Thank you GettoBoyd. That's kind of what I thought.

----------


## NumLock

Well, my answer is - not all ugls are scam.
There are some that I've been using for years, and pretty happy with them.

----------


## NumLock

> The brands Kalpa, Geneza, Dragon Pharma, Procom, Vermogi and a few more I can't recall now. Are they considered Pharmacy grade?


Wow, I do love Vermodje!

----------


## noon

I believe that over time all UGL will turn do to one reason or another.
Some are just systematic scammers. 
Be safe every one 
Go with your gut if it seems off or has floaters or what all toss it

----------


## Mr.Anderson

> The brands Kalpa, Geneza, Dragon Pharma, Procom, Vermogi and a few more I can't recall now. Are they considered Pharmacy grade?


Ugls, but decent ugls. have been using them with no problems.

----------


## LEO78

> The brands Kalpa, Geneza, Dragon Pharma, Procom, Vermogi and a few more I can't recall now. Are they considered Pharmacy grade?


These brands are all UGLs, though some of them (vermodje, kalpa, geneza) are of great quality.

----------


## ggerman

Have been using Ugls mostly (Radjay, Sp, Dragonpharm, Vermodje) and will keep on doing this.

----------


## ggerman

> What do you guys think of Geneza pharm are these guys considered pharm grade or HG?


UGL. Not a bad one though.

----------


## Nick147

> Have been using Ugls mostly (Radjay, Sp, Dragonpharm, Vermodje) and will keep on doing this.


So am I. I trust these Ugls.

----------


## Mr.Anderson

There are a lot of decent ugls : Kalpa, vermodje, balkan. good source is vital.

----------


## JohnnyKirk

> The brands Kalpa, Geneza, Dragon Pharma, Procom, Vermogi and a few more I can't recall now. Are they considered Pharmacy grade?


They are not pharmacy grade, UGLs but gtg especially Vermodje, Kapla.
I would add Alpha, Rajay, Balkan, Sp Labs errrr..... Cannot recall more for now.

----------


## BG

If you guys look up most of these guys that posted in here and have less then 500 post they are reps for ugls. Look up all their post. All the same, vermoje, kalpa very good.

----------


## BG

They just sit in this part of the forum and wait for these questions.

----------


## jstone

All ugls will go bad at one point or another. BG is right about the reps here. You dont ever see this group of members anywhere else, they just spam this section with vermo is the best, I love me some vermo. Its one thing to rep a lab on a source board, but this is not the place.

----------


## DrewZ

Have had great gear from an online UGL source, have had poorly dosed gear from online source.

Its really disappointing finding out 8 weeks into a 12 week cycle you're using underdosed sh1t.
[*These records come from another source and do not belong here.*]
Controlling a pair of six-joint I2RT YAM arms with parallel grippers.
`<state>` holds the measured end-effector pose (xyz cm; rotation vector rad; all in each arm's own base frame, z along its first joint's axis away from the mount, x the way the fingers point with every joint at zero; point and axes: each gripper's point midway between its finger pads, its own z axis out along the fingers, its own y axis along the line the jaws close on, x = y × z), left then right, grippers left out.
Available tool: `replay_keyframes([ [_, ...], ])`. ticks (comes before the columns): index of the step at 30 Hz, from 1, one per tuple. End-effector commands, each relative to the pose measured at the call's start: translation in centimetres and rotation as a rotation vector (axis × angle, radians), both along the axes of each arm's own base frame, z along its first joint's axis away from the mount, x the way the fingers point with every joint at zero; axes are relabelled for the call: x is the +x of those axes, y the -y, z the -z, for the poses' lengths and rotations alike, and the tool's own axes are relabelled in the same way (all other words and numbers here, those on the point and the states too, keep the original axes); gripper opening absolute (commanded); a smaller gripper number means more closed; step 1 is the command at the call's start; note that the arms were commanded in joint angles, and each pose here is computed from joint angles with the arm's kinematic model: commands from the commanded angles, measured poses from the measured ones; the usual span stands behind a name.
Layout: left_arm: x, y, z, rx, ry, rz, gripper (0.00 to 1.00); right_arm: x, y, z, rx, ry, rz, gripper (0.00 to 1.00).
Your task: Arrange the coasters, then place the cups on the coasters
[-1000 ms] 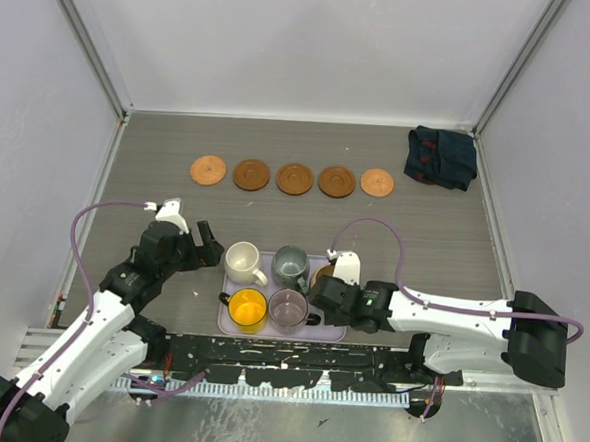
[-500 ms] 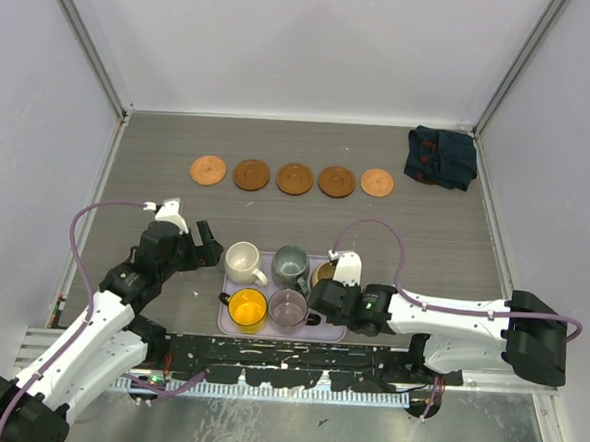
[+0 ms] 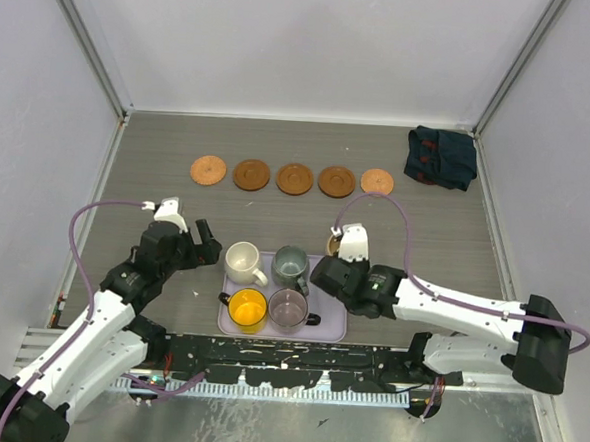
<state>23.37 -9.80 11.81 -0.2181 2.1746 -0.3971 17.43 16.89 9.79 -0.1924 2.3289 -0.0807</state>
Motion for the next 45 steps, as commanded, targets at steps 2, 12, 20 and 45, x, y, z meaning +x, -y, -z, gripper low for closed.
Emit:
replay_keyframes([
  [2,1.4,0.3,-1.1,-0.008,0.069,-0.007,0.92,6.5,1.6,-6.4,0.066,0.213,0.045,0.01],
  [12,2.7,0.1,-1.2,0.025,0.087,-0.027,0.92,18.0,6.3,-10.0,0.118,0.293,0.078,0.01],
  [20,4.1,0.1,-1.5,0.032,0.107,-0.056,0.92,27.4,7.8,-9.6,0.219,0.302,0.025,0.01],
  [45,5.4,-0.2,-0.7,0.085,0.076,-0.078,0.93,34.0,9.7,-4.1,0.177,0.238,0.045,0.01],
])
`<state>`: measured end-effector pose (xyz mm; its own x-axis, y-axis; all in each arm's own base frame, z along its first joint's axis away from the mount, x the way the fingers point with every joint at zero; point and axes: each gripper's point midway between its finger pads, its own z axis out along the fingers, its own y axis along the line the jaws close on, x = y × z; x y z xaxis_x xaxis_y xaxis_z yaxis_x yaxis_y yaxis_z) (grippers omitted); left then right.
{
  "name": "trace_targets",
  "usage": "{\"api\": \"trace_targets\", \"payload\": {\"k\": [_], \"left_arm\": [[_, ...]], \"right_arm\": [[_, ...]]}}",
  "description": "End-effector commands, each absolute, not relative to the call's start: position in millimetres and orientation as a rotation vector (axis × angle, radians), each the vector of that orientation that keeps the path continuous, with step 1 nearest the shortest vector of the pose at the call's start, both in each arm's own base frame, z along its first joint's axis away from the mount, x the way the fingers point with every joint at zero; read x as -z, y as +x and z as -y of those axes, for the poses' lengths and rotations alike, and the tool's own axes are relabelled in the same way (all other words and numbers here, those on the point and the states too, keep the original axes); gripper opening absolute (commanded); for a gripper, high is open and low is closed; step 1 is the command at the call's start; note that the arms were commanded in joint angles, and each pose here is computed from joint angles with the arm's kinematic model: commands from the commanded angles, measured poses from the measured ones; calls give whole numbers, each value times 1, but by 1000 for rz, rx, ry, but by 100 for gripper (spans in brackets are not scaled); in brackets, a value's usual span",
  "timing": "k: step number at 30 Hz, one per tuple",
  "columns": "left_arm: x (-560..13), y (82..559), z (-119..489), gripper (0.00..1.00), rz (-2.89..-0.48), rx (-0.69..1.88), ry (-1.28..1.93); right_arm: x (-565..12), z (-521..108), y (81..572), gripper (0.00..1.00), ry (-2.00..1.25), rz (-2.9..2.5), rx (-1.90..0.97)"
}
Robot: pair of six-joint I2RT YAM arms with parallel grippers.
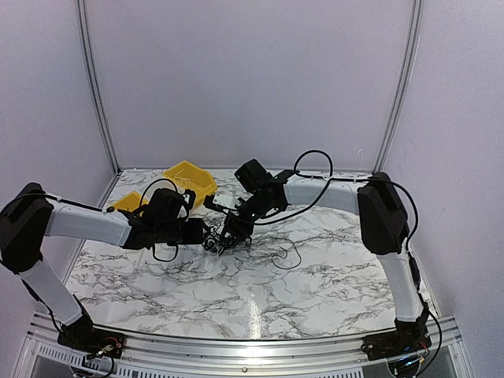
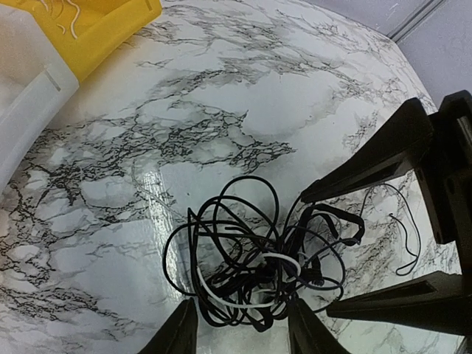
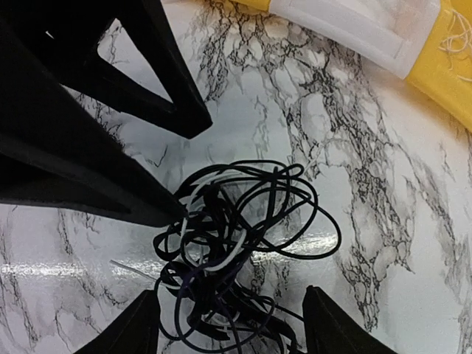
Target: Untangle the cables
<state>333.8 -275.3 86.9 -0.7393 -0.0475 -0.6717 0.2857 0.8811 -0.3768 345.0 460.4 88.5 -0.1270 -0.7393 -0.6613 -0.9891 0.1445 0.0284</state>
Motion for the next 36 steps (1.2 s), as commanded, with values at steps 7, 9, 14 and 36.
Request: {"api": "trace_targets", "payload": {"k": [7, 9, 14, 36], "left_arm": [[-66, 346, 298, 43, -2308, 700, 170], [-59, 348, 304, 42, -2307, 726, 176], [-46, 350, 309, 22, -2303, 751, 169], [-65, 310, 254, 0, -2203, 684, 128]], "right_arm": [[-78, -463, 337, 24, -1652, -2021, -709], [-90, -462, 333, 7, -1650, -1998, -726], [-135, -452, 319, 0, -1628, -1908, -753], [-87, -322, 310, 23, -1567, -2152, -504]]}}
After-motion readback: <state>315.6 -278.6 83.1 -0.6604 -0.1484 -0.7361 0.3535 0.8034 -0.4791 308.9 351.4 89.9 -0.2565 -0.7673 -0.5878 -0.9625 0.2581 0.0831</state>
It's a crap shoot, total gamble if it isnt coming from a pharmacy.

----------


## ruiner_

They most certainly aren't. I don't have many 'sources' but the lab I have ran is decent.

----------


## i_SLAM_cougars

Is there such a thing as pharma tren or methyl tren?

I didn't think it was considered to have medical purpose for humans.

----------


## ghettoboyd

> Is there such a thing as pharma tren or methyl tren?
> 
> I didn't think it was considered to have medical purpose for humans.


hi, no there are no pharm grade tren for humans as its all made by ugls...methyl tren is oral tren but again made by ugl...

----------


## TheTaxMan

> If you guys look up most of these guys that posted in here and have less then 500 post they are reps for ugls. Look up all their post. All the same, vermoje, kalpa very good.


Great call BG.

----------


## i_SLAM_cougars

> hi, no there are no pharm grade tren for humans as its all made by ugls...methyl tren is oral tren but again made by ugl...


Yeah, I know methyl tren is the oral version. I just wondered if anyone made a pharmaceutical grade version of it. I guess I kinda worded that wrong. Thanks for the answer though.

----------


## jstone

> Yeah, I know methyl tren is the oral version. I just wondered if anyone made a pharmaceutical grade version of it. I guess I kinda worded that wrong. Thanks for the answer though.


There used to be pharmaceutical grade tren , it was tren hex (parabolan ). I beleive the parabolan came from a french pharmecutical company called Negma. You wont be able to find it anymore, but it was very popular.

----------


## Trapology

You kinda gotta understand what youre getting into before you sit and criticize the way people do things and handle their business online
As much of a business some people try to make this its illegal and most guys just do what they can to get by. Using gear and keeping in shape is a life style and comes with it is a lot of trail and error and that comes with bouncing around and trying different sources.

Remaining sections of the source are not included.